As suddenly as it had begun, the rocket thrust stopped, the solid rocket fuel exhausted. By then, an air inlet scoop had popped out, the scoop sucking in air. Another two dozen explosive bolts blew the rocket motor off the aft end of the weapon, the first stage tumbling back down toward the polynya, and as it did, the explosive blast of steam could be seen below as a second missile’s cannister broached into the open water.

The missile’s winglets popped out into the airflow and directed the missile to dive downward straight toward the ice below. As the missile flew downward in a glide, its speed rising as it fell, the air coming in through the scoop spun the turbomachinery, the compressor on the forward end and the turbine on the aft end beginning to spool up to operating speed, and as the compressor blades rotated, they compressed the incoming cold air and the pressure in the combustion chamber rose, as well as the temperature, until the combustion chamber was super-pressurized and red hot. The missile’s computer opened the valve to the pressurized fuel tank and jet fuel flowed into the combustion chamber and the spark plugs lit the atomized fuel and air mixture, the chemical reaction causing temperature and pressure to soar far over what they’d been to start. The hot combustion gases sought the relief of a lower pressure and first blasted through the turbine blades, some of their energy going to spinning the turbine harder and faster, which kept the compressor spinning up forward.
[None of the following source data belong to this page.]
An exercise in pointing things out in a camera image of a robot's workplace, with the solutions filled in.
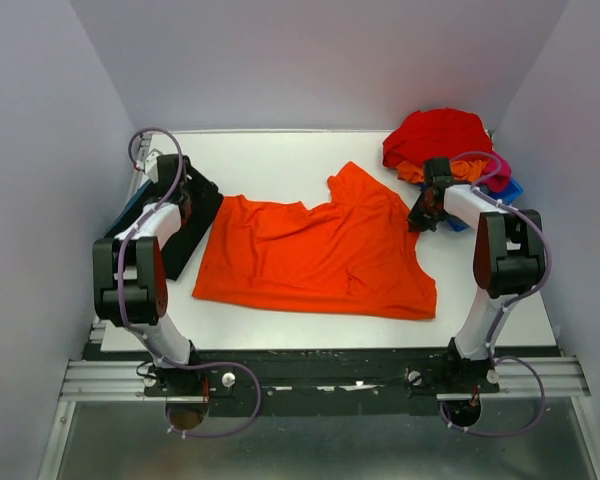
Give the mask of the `black t shirt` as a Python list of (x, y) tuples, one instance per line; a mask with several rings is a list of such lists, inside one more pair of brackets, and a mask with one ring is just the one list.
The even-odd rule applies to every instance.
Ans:
[(177, 187), (167, 200), (178, 207), (181, 226), (161, 248), (169, 280), (179, 278), (216, 218), (223, 199), (218, 186), (193, 167), (189, 157), (184, 155)]

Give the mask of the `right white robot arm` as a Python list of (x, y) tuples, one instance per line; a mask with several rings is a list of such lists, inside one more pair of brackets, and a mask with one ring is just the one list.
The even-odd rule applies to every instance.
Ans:
[(488, 196), (476, 182), (455, 179), (451, 163), (446, 157), (424, 162), (424, 186), (407, 221), (411, 232), (421, 233), (455, 217), (475, 231), (476, 295), (439, 370), (442, 384), (460, 392), (493, 367), (506, 320), (517, 303), (546, 283), (551, 252), (537, 211), (518, 210)]

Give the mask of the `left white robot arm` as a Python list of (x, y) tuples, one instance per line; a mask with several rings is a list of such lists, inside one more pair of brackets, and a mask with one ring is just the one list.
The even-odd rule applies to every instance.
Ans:
[(181, 395), (202, 380), (191, 340), (168, 314), (168, 282), (184, 271), (204, 235), (203, 203), (217, 190), (182, 154), (160, 155), (105, 236), (93, 244), (96, 315), (131, 333)]

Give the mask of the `magenta t shirt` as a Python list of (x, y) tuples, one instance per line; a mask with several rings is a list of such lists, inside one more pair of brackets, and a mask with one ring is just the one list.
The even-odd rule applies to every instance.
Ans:
[(493, 152), (481, 176), (483, 177), (482, 186), (490, 192), (501, 193), (511, 181), (512, 169), (504, 158), (497, 152)]

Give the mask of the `blue plastic bin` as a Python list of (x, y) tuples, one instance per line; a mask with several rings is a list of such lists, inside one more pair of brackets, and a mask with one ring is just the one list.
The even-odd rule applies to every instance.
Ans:
[[(523, 188), (511, 179), (501, 192), (492, 191), (487, 185), (479, 185), (480, 191), (495, 203), (510, 205), (516, 198), (524, 193)], [(476, 230), (479, 214), (482, 211), (492, 211), (494, 206), (486, 206), (474, 193), (469, 192), (468, 184), (454, 186), (445, 193), (444, 208), (447, 213), (447, 223), (455, 231), (467, 228)]]

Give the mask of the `red t shirt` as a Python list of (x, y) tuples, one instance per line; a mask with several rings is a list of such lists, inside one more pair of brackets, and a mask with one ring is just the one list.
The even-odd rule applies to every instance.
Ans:
[(402, 162), (420, 167), (433, 157), (451, 159), (469, 151), (493, 152), (477, 114), (452, 108), (418, 110), (384, 140), (382, 163), (388, 168)]

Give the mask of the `aluminium extrusion right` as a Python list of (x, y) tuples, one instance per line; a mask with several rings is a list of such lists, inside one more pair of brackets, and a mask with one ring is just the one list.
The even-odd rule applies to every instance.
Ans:
[(580, 362), (574, 357), (504, 356), (462, 360), (457, 366), (432, 374), (423, 389), (439, 400), (529, 399), (587, 397), (590, 389)]

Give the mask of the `aluminium extrusion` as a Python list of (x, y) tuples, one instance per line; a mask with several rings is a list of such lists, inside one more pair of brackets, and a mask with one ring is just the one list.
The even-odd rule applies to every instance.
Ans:
[(439, 400), (529, 399), (587, 397), (590, 389), (580, 362), (574, 357), (504, 356), (462, 360), (457, 366), (432, 374), (423, 389)]
[(128, 402), (145, 399), (133, 361), (70, 361), (59, 399), (66, 402)]

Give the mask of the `blue folded t shirt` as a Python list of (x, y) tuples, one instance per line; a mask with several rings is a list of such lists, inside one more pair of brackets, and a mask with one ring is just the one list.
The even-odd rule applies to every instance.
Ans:
[(104, 234), (104, 237), (113, 238), (128, 229), (140, 217), (144, 205), (148, 203), (154, 195), (154, 190), (154, 184), (150, 180), (144, 182), (127, 201), (122, 213), (116, 218), (108, 231)]

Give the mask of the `aluminium extrusion left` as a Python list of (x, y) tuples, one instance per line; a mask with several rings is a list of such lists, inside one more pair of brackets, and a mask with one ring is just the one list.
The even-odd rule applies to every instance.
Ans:
[(128, 402), (145, 399), (133, 361), (70, 361), (59, 399), (66, 402)]

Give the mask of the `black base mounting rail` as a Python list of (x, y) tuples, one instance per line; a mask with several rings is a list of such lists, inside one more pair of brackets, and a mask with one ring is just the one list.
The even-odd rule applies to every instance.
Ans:
[[(481, 399), (439, 400), (423, 381), (443, 370), (447, 348), (344, 350), (207, 350), (205, 369), (158, 369), (148, 355), (88, 349), (81, 361), (138, 362), (145, 399), (172, 411), (216, 418), (408, 414), (435, 416), (446, 403), (454, 417), (476, 419)], [(504, 356), (563, 357), (556, 347), (500, 347)]]

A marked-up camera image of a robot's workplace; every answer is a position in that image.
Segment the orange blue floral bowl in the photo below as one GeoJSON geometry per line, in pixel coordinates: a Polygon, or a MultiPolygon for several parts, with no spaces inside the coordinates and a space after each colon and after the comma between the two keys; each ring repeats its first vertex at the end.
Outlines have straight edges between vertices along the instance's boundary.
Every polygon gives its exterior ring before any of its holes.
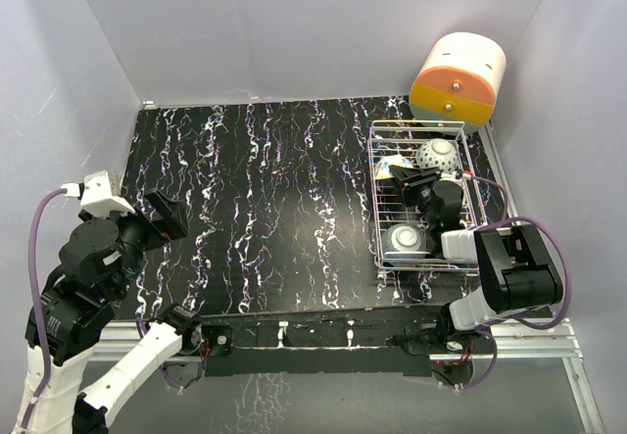
{"type": "Polygon", "coordinates": [[[374,164],[374,178],[376,180],[391,179],[391,167],[412,169],[411,161],[403,155],[384,156],[374,164]]]}

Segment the blue patterned bowl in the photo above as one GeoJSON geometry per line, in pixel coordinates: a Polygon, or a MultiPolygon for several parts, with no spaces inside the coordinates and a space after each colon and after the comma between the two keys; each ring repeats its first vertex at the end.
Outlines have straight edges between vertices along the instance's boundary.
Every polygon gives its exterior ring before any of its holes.
{"type": "Polygon", "coordinates": [[[445,173],[458,169],[457,150],[444,138],[433,138],[421,144],[415,154],[415,161],[421,169],[437,168],[445,173]]]}

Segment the red rimmed grey bowl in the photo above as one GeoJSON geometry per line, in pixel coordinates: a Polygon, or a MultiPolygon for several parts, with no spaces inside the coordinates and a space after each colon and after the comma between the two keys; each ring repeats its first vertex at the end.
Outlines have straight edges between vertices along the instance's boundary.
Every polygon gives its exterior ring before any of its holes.
{"type": "Polygon", "coordinates": [[[399,223],[383,232],[382,255],[387,260],[417,260],[427,254],[424,233],[415,226],[399,223]]]}

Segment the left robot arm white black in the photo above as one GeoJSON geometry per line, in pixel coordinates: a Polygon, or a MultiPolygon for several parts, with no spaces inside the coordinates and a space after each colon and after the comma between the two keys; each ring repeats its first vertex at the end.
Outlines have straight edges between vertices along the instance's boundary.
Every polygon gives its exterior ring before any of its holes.
{"type": "Polygon", "coordinates": [[[196,313],[172,304],[150,322],[139,321],[139,342],[105,375],[86,388],[80,383],[102,332],[113,319],[148,252],[189,233],[187,206],[157,189],[146,201],[156,211],[147,218],[124,198],[107,193],[104,213],[84,204],[81,223],[59,252],[60,263],[41,286],[36,245],[43,212],[58,196],[84,199],[70,184],[48,193],[30,226],[27,258],[32,308],[25,330],[27,373],[16,433],[107,433],[121,408],[165,362],[190,355],[202,343],[196,313]]]}

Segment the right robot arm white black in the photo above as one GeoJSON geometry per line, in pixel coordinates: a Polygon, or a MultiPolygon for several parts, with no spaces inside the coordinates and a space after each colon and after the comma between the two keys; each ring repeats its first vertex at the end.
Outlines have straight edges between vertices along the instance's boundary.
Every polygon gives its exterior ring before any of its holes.
{"type": "Polygon", "coordinates": [[[419,230],[400,223],[386,229],[384,260],[414,264],[419,255],[426,255],[476,265],[480,278],[474,291],[445,304],[434,324],[393,337],[393,345],[405,350],[414,345],[440,347],[469,355],[473,341],[487,336],[502,320],[514,319],[535,330],[562,323],[572,298],[570,269],[566,259],[551,257],[558,246],[542,224],[530,217],[504,216],[466,228],[460,217],[461,184],[476,180],[476,175],[466,171],[455,177],[437,169],[398,166],[390,172],[399,198],[418,207],[427,227],[419,230]]]}
The remainder of the hot, high-energy gases flowed aft through the missile’s exhaust nozzle, the thrust of them propelling the missile, but by then, the missile was approaching the solid ice below.

At an altitude of seven meters above the ice, the winglets pulled the missile out of the dive and it flew west-northwest toward the aim point, hugging the terrain of the ice, following the rises and valleys, until it was a mere thousand feet from the aim point.

Behind the missile, the second-launched unit was climbing to the height of its rocket-driven flight, jettisoning the rocket motor stage and diving for the ice canopy. The first-launched unit rotated its winglets and climbed vertically in its pop-up maneuver, until at a thousand feet over the ice, it again arced over and down until the nosecone was pointed straight down at the aim point. The time for powered flight was ended, and explosive bolts blew the payload module away from the missile body, which pulled away, flew on to the north and then self-destructed.